Methylmercury Interactions With Gut Microbiota and Potential Modulation of Neurogenic Niches in the Brain

Daniel V Pinto 1, Ramon S Raposo 2, Gabriella A Matos 1, Jacqueline I Alvarez-Leite 3, João O Malva 4, Reinaldo B Oriá 1,*
PMCID: PMC7670038  PMID: 33224022

Introduction

Mercury (Hg) is a well-recognized biohazard for the nervous system. Methylmercury (MeHg) is an organic methylated form of Hg, highly toxic to humans, targeting the brain, as MeHg is rapidly absorbed, and easily reaches and crosses the blood-brain barrier (Takahashi et al., 2017). Neurological symptoms may vary from acute motor and visual effects to marked behavioral and psychiatric alterations. At higher neurotoxic levels, MeHg can lead to irreversible coma and, ultimately, death. It has been highlighted that MeHg long-term and low-grade toxicity may be associated with neurodegenerative disorders and perhaps a direct causality for Alzheimer's disease (Siblerud et al., 2019).

Although MeHg harmful effects to the brain have been thoroughly documented in the literature, such as increased oxidative stress and mitochondrial dysfunction, halted glutamate uptake by astrocytes and overt glutamate excitotoxicity, and activation of neuronal apoptosis cascades (Antunes dos Santos et al., 2016), less is known how MeHg affects the hippocampal neurogenic niche.

Hence, in this opinion paper, we summarize up-to-date literature addressing MeHg effects on the intestinal microbiota, a key player influencing MeHg bioavailability and MeHg induction of intestinal dysbiosis (and vice-versa), and related intricate mechanisms during homeostasis and disease states. In addition, we discuss possible ways how MeHg may affect hippocampal neurogenesis and the potential lasting consequences for brain neurodegeneration.

Intestinal Microbiota is Affected by MeHg

In mammals, the intestinal microbiota is first acquired either by contact with maternal skin (if a cesarean labor) or directly maternal microbiota transfer (if by vaginal labor) immediately after birth (Shao et al., 2019) and through breast milk feeding (Pannaraj et al., 2017). The intestinal microbiota diversity is highly dynamic in the first years of post-natal life, until it reaches its “adulthood-like” characteristics in early childhood (Oriá et al., 2018). The first 2-years of life is also a time window for important early post-natal brain plasticity events, such as active synaptogenesis, myelination, and neurogenesis (Lebel and Deoni, 2018). Moreover, enteric infections may prevail early in life when individuals are exposed to enteric pathogens and pathogenic bacteria, especially in unprivileged settings of the developing world, where poor sanitation and hygiene much often occurs (Oriá et al., 2016). In the first post- natal years, the brain is particular vulnerable to environmental toxicants, as well (Rodier, 1995).

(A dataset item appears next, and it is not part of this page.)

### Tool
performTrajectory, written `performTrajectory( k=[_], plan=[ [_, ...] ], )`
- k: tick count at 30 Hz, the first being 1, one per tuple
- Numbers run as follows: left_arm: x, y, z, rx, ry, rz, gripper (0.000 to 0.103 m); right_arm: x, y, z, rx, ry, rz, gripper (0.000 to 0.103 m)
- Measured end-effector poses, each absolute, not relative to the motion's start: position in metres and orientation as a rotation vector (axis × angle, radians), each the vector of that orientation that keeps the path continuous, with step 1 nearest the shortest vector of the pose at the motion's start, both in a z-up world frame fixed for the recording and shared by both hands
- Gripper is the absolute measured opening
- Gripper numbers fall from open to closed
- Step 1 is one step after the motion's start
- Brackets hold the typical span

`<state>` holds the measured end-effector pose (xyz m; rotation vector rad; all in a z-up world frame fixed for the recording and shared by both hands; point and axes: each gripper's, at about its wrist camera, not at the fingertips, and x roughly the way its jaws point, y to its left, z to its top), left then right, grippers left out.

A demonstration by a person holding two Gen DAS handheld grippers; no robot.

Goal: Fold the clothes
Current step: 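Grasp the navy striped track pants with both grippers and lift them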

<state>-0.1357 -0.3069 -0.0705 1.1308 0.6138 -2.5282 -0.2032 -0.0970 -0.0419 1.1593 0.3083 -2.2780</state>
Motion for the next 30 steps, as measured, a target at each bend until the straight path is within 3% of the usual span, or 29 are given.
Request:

The intestinal absorption of MeHg may, indeed, be modulated by the intestinal microbiota and by a healthy (intact) intestinal barrier function. Impaired intestinal barrier function has been associated with increased MeHg intestinal absorption (Zhao et al., 2020), altered blood-brain barrier, and disrupted VEGF signaling (Takahashi et al., 2017).

A “leaky gut” may markedly increase circulating LPS, trigger peripheral inflammation and oxidative stress that can reach the central nervous system, leading to brain neuroinflammation, with increased microglia priming and activation (García-Domínguez et al., 2018). Circulating LPS levels in peripheral blood have been associated with a reduction in neurogenesis and mild cognitive deficit in experimentally Alzheimer's disease model (Valero et al., 2014).

MeHg-driven intestinal injury may be protected by orally-given Lactobacillus, a known bacteria that can generate short- chain fatty acids (SCFAs) in the large intestine (Jiang et al., 2018). SCFAs are important for microglia maturation and function (Wenzel et al., 2020) and reduced SCFA production by the gut microbiota has been related to neurodegenerative diseases (Zhang et al., 2017). Of note, fecal samples from human APOE4 carriers (individuals at higher risk to develop Alzheimer's disease) are significantly less enriched in Ruminococcacea family of anaerobes associated with fiber fermentation and production of SCFAs (Tran et al., 2019).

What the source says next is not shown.